(Items from a data source)
# # # # # # #

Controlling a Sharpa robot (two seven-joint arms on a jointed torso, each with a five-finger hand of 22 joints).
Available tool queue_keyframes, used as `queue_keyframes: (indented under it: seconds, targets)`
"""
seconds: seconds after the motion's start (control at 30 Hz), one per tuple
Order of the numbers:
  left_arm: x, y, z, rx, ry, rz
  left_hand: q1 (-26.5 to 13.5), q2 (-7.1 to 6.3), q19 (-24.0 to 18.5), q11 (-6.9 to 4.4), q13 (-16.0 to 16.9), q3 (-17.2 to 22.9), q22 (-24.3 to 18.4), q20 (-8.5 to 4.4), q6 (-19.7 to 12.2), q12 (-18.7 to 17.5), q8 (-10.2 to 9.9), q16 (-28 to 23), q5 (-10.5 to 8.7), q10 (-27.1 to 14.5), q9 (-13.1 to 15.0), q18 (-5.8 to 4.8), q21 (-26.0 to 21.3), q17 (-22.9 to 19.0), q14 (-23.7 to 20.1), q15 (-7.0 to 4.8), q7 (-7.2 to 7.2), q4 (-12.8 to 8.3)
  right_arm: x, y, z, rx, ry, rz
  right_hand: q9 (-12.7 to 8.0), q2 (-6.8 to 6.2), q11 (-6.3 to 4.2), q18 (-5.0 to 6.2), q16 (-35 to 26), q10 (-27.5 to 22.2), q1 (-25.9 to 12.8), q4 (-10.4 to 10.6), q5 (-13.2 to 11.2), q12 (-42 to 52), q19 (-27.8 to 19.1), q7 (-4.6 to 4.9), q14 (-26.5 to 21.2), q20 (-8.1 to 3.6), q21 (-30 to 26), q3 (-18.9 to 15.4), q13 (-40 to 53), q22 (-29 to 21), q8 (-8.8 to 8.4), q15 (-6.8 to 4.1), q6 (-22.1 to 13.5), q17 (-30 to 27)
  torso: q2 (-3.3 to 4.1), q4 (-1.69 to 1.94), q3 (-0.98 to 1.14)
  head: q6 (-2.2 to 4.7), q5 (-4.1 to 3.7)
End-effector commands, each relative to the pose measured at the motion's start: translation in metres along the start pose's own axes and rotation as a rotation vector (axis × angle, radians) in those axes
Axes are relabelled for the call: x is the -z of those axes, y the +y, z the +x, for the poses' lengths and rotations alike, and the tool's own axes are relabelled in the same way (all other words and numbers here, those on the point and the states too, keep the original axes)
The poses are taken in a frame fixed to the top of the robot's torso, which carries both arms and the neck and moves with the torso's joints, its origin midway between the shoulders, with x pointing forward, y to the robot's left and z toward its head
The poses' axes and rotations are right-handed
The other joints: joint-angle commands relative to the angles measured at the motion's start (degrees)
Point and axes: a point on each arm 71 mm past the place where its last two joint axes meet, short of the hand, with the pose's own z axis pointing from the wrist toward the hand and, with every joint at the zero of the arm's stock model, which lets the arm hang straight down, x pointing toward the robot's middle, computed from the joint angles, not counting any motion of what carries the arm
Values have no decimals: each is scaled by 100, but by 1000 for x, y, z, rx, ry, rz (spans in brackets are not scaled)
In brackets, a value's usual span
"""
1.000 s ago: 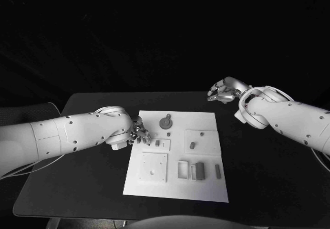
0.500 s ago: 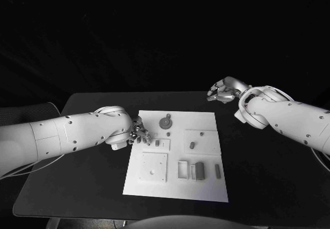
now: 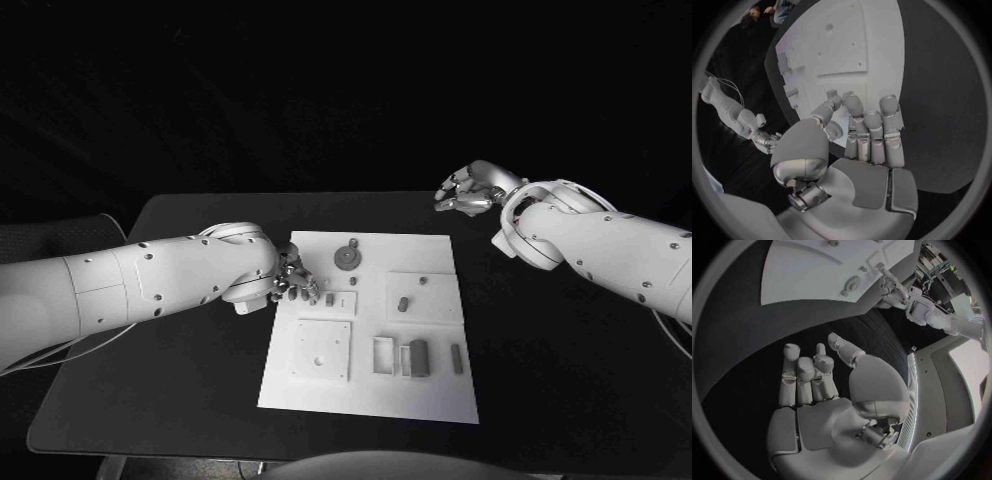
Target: Assemble the parts on the task board
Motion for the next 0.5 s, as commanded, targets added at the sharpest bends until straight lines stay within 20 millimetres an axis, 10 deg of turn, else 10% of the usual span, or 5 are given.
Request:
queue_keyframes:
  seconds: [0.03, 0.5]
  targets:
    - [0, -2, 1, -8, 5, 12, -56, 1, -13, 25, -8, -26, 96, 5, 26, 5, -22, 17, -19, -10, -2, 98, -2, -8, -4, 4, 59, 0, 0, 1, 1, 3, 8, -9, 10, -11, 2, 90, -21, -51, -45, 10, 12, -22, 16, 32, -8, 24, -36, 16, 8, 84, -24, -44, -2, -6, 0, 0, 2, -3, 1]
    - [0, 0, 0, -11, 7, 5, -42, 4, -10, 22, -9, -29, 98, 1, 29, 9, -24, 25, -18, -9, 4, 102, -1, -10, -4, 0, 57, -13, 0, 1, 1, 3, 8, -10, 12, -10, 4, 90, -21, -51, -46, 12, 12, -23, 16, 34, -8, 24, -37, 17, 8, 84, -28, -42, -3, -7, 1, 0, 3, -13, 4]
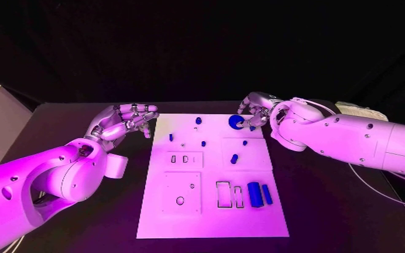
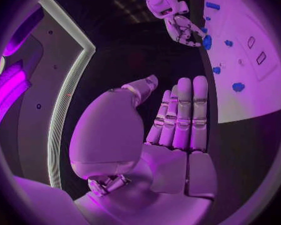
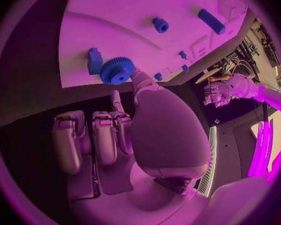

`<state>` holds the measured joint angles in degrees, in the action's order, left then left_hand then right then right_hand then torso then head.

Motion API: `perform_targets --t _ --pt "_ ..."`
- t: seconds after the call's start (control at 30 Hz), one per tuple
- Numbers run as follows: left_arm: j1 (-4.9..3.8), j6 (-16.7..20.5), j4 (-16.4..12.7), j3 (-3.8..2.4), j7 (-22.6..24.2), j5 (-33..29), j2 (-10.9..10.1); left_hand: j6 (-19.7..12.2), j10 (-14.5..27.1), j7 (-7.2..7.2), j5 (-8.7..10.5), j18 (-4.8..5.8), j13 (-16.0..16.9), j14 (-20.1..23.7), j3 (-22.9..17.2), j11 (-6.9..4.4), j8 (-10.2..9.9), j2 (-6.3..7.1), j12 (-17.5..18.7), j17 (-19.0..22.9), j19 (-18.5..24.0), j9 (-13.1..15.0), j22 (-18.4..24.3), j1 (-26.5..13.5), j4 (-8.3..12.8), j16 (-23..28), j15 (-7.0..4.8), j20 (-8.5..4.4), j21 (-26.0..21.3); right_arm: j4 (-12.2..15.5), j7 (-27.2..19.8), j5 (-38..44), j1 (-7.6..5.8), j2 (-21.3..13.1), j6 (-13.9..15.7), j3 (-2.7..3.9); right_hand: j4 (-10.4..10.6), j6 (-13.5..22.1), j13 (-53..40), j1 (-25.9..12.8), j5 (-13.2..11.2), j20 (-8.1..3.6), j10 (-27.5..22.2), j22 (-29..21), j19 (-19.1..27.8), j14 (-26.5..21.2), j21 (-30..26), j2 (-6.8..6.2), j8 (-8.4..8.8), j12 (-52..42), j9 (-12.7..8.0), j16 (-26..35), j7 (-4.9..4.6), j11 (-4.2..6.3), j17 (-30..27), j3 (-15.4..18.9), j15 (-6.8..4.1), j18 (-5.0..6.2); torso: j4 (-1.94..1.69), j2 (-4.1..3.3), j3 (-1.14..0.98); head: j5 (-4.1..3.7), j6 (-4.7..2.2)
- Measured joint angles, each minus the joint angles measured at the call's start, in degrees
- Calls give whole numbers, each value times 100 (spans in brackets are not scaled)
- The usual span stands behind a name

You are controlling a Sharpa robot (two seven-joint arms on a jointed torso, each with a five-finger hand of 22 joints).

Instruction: Assemble the parts on the task board

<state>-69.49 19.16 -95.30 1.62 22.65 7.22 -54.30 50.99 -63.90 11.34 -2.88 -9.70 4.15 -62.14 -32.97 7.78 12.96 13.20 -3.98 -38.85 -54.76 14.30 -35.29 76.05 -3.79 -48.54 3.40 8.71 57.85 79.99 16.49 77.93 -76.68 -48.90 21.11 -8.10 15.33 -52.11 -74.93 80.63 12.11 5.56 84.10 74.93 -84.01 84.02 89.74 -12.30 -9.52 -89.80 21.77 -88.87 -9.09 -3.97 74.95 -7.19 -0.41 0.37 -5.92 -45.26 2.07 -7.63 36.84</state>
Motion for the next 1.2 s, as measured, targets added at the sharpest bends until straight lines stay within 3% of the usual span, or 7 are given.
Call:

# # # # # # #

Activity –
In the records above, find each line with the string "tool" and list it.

Written response –
Available tool queue_keyframes, used as `queue_keyframes: (indented under it: seconds, targets)`
Axes are relabelled for the call: x is the -z of those axes, y the +y, z the +x, for the poses' lengths and rotations alike, and the tool's own axes are relabelled in the same way (all other words and numbers here, those on the point and the states too, keep the original axes)

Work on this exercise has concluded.